For $n +1 $ $$\begin{pmatrix}a & 1\\0 & a\end{pmatrix}^{n+1} = \begin{pmatrix}a & 1\\0 & a\end{pmatrix} \begin{pmatrix}a^n & na^{n-1}\\0 & a^n\end{pmatrix} = \begin{pmatrix}a^{n+1} & a^n + na^n\\0 & a^{n+1} \end{pmatrix} = \begin{pmatrix}a^{n+1} & (n+1)a^n\\0 & a^{n+1} \end{pmatrix}$$
On
When you're proving it for $n$ (last step of induction), you can separate this matrix in $\left[ \begin {array}{cc} 0&1\\ 0&0\end {array} \right] $ and $\left[ \begin {array}{cc} a&0\\ 0&a\end {array} \right] $, and the sum of that two matrices gives the one on your exercise. That is: \begin{equation} \left[ \begin {array}{cc} 0&1\\ 0&0\end {array} \right]+\left[ \begin {array}{cc} a&0\\ 0&a\end {array} \right]=\left[ \begin {array}{cc} a&1\\ 0&a\end {array} \right] \end{equation}
Now, by newton's binomial, you have that for $n>1$, the matrix $\left[ \begin {array}{cc} 0&1\\ 0&0\end {array} \right] $ is the $0$ matrix, so working only with the first two terms of the newton's binomial, it will give you the desired answer. Shortly, you have to calculate
\begin{equation} \left(\left[ \begin {array}{cc} 0&1\\ 0&0\end {array} \right]+\left[ \begin {array}{cc} a&0\\ 0&a\end {array} \right]\right)^n \end{equation} by newton's binomial.
For $n = 1$ we should have (according to the rule) $$ \begin{pmatrix}a & 1\\0 & a\end{pmatrix}^1 = \begin{pmatrix}a^1 & 1\cdot a^0\\0 & a^1\end{pmatrix} $$ but of course $$ \begin{pmatrix}a^1 & 1\cdot a^0\\0 & a^1\end{pmatrix} = \begin{pmatrix}a & 1\\0 & a\end{pmatrix} $$ so it's correct (this is called the base case and it's the starting point of the induction).
Now for the induction step.
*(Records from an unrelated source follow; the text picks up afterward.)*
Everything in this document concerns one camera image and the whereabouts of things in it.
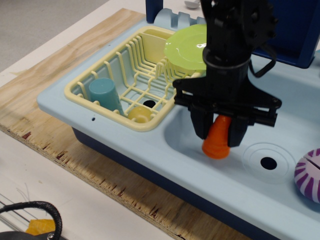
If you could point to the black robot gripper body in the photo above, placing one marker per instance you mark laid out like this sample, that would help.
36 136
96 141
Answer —
227 90

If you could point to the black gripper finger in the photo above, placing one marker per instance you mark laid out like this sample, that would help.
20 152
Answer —
237 130
202 119

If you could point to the orange toy carrot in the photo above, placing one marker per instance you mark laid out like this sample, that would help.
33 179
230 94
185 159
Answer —
215 145

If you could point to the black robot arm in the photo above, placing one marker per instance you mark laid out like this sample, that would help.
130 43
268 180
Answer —
236 45

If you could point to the light green plastic plate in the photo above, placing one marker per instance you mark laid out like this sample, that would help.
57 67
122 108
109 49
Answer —
185 47

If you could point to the light blue toy sink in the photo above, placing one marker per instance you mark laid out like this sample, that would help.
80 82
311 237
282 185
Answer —
253 189

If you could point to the small yellow toy bowl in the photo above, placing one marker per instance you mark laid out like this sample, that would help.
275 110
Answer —
140 114

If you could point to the cream plastic dish rack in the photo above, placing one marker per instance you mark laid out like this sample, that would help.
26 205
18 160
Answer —
142 74

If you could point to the purple white striped ball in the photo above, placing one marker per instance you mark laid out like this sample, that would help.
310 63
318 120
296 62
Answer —
307 175

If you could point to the teal plastic cup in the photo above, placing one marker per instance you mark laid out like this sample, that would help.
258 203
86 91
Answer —
104 91

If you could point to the plywood base board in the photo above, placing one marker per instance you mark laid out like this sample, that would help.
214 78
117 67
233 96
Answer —
40 158

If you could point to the yellow tape piece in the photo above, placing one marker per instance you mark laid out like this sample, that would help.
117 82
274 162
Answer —
40 226

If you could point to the black device with screw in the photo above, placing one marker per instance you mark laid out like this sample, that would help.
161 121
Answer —
15 235

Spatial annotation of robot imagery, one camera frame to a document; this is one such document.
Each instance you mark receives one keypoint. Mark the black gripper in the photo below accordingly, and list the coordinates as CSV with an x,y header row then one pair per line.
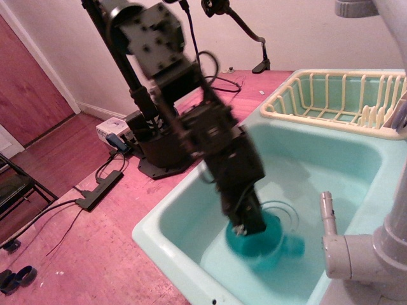
x,y
233,161

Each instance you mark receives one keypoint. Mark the teal plastic cup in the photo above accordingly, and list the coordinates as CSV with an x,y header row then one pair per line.
x,y
262,251

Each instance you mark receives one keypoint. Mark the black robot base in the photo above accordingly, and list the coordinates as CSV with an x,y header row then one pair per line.
x,y
161,152

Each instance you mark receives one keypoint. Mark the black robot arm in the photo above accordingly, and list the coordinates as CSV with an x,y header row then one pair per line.
x,y
179,118

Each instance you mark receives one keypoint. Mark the turquoise plastic sink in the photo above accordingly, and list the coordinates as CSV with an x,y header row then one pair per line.
x,y
184,235

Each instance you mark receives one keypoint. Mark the grey plastic faucet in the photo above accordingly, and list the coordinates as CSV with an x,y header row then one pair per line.
x,y
369,268

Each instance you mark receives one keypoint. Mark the blue adapter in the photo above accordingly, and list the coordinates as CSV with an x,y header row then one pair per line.
x,y
114,141

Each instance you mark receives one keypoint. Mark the white cardboard box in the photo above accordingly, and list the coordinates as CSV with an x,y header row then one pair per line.
x,y
112,125

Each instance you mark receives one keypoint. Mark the black usb hub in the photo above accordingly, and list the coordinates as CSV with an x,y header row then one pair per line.
x,y
92,198

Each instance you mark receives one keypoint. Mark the cream dish rack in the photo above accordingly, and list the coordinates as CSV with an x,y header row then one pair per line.
x,y
357,101

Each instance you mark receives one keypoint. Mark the black metal chair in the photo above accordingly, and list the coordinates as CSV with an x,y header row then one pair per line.
x,y
23,198

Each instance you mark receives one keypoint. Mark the red wooden door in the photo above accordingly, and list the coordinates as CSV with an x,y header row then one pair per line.
x,y
31,106

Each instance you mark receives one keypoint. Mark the purple utensil handle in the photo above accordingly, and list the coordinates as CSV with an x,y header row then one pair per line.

Assume that the rule is correct for all $n \leq k$ for some $k$ (this is called the induction hypothesis). We need to check, on the basis of this alone, that it also holds for $n = k+1$. We know that $$ \begin{pmatrix}a & 1\\0 & a\end{pmatrix}^{k+1} = \begin{pmatrix}a & 1\\0 & a\end{pmatrix}^k\cdot \begin{pmatrix}a & 1\\0 & a\end{pmatrix} $$ Now, $\begin{pmatrix}a & 1\\0 & a\end{pmatrix}^k$ we can rewrite (in red below), according to the induction hypothesis (remember, we assumed that the rule was true for all $n \leq k$). Therefore we have $$ \color{red}{\begin{pmatrix}a & 1\\0 & a\end{pmatrix}^k}\cdot \begin{pmatrix}a & 1\\0 & a\end{pmatrix} = \color{red}{\begin{pmatrix}a^k & ka^{k-1}\\0 & a^k\end{pmatrix}}\cdot \begin{pmatrix}a & 1\\0 & a\end{pmatrix} $$ Now we just use matrix multiplication: $$ \begin{pmatrix}a^k & ka^{k-1}\\0 & a^k\end{pmatrix}\cdot \begin{pmatrix}a & 1\\0 & a\end{pmatrix} = \begin{pmatrix}a^k \cdot a + ka^{k-1}\cdot 0 & a^k\cdot 1 + ka^{k-1}\cdot a\\ 0\cdot a + a^k \cdot 0& 0 \cdot 1 + a^k \cdot a\end{pmatrix}\\ = \begin{pmatrix}a^{k+1} & (k+1)a^k\\0 & a^{k+1}\end{pmatrix} $$ which is exactly the rule for $n = k+1$, finishing the inductive step.